One face among the many, I never thought you cared.

But we're never gonna survive, unless...


Tinha a testa quentíssima, a ferver. Não sabia se era febre, se era só calor e mal-estar, se estava a deixar os seus pensamentos irem longe demais e, por isso, o próprio corpo não suportava a pressão. De qualquer das formas, não se sentia consciente o suficiente para perceber o seu verdadeiro estado.
Tudo o que realmente sabia, é que, finalmente, após tantos dias de coração apertado e a chorar, ali, conseguiu ter um segundo para inspirar e expirar, e acreditar que ainda estava viva.
Não conseguia ir para casa, onde estava a mãe para a segurar, porque estar com ela era quase como afundar-se cada vez mais na situação.
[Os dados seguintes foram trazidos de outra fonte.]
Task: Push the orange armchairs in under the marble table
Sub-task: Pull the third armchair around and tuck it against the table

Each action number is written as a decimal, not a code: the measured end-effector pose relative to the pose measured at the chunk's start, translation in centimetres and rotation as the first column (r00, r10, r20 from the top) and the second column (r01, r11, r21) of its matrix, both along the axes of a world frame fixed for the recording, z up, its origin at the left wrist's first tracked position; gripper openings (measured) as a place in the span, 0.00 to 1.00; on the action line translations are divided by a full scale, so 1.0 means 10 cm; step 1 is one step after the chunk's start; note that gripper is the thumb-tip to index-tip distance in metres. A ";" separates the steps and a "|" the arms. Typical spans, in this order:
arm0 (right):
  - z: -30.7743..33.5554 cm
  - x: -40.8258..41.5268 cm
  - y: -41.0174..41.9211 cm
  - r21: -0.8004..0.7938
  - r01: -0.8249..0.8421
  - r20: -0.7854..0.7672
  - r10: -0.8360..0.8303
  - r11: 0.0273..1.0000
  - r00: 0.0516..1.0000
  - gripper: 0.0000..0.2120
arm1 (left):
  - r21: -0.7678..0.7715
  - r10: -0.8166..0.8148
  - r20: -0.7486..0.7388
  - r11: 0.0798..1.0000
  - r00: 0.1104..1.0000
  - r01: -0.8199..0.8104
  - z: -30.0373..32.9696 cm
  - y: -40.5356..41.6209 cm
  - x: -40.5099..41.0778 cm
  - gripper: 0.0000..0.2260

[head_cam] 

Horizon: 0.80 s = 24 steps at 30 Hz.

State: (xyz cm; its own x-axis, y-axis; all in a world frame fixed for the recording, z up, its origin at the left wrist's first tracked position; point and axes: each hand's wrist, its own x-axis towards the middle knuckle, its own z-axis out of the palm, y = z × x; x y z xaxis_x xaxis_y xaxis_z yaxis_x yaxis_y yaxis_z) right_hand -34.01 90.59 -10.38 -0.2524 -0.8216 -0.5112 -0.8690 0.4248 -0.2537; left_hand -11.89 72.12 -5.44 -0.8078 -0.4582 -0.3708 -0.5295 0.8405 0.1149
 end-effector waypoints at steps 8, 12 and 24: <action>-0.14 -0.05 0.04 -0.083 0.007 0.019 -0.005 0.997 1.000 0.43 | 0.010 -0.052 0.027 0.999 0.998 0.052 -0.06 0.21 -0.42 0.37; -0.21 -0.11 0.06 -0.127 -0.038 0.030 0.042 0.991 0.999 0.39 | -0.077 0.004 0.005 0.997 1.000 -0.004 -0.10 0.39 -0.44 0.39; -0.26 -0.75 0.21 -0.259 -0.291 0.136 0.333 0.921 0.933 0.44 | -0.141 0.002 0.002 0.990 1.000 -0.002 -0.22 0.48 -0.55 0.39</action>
Em vez de a reconfortar, acabava sempre por trazer mais problemas do que já tinha. Em consequência disso, algo mais forte que ela obrigou-a a fugir dali para fora.
Ligou à única pessoa que sabia que a poderia fazer sentir minimamente melhor. Como por magia, amenizava todas as dores, mesmo as mais fortes. Ao percorrer as ruas, desnorteada, cansada, de olhos que mal conseguiam fixar as pedras do passeio e que viam as luzes da rua desfocadas, ouviu música, ouviu vozes, carros e risos. Também ouviu o silêncio, e não gostou dele.
A casa dela era por ali, tinha quase a certeza que sim. Não tinha trazido nada consigo, para além das chaves de casa e do telemóvel. Esperava não estar enganada.




Mais tarde, não se recordava bem do que tinha acontecido no intervalo de tempo entre o momento em que ela lhe abrira a porta e quando acordara no sofá. O primeiro contacto, o choque espelhado na cara dela, disso lembrava-se, das mãos preocupadas a cobrirem-lhe o rosto que depois lhe apertaram igualmente os braços, e de deixar as lágrimas escaparem mais uma vez, embora fosse mais difícil fazê-lo ali, tal era o alivio de a ver, e de sentir que estava mais protegida que nunca naquele lugar, do que em qualquer outro sitio. Deu-lhe um copo de água, tocou-lhe por educação, mas logo o pousou e voltou à vulnerabilidade. Permitiu-se ser frágil. Não teve medo ou constrangimento quando colocou a cabeça no seu ombro, deixando que ela a abraçasse com uma doçura incomensurável. Apreciou aquele momento com o maior vigor possível, porque nada, nada, seria alguma vez comparável a ele.
Acordou e não sabia quantas horas tinha dormido, entre as palavras murmuradas que ela ia dizendo para a acalmar e as festas que lhe fazia no cabelo. Ligou à mãe a avisar onde estava, para que não se preocupasse. Abriu os olhos com algum custo, as pestanas estavam coladas umas às outras, e tentou equilibrar-se nas duas pernas com alguma dificuldade. Sentia-se fraca. Olhou para o relógio. 23:54. Não tinha bem a certeza como conseguira chegar ali e qual tinha sido a força que a impelira, mas agora sentia-se mal. Não podia entrar na casa das pessoas assim, por muito que as amasse.
Tornou a sentar-se no sofá, inspirando o ar da casa. Queria guardar aquele ar para sempre no seu peito, para respirá-lo sempre que se sentisse perdida. Acariciou o tecido e percorreu o compartimento com o olhar.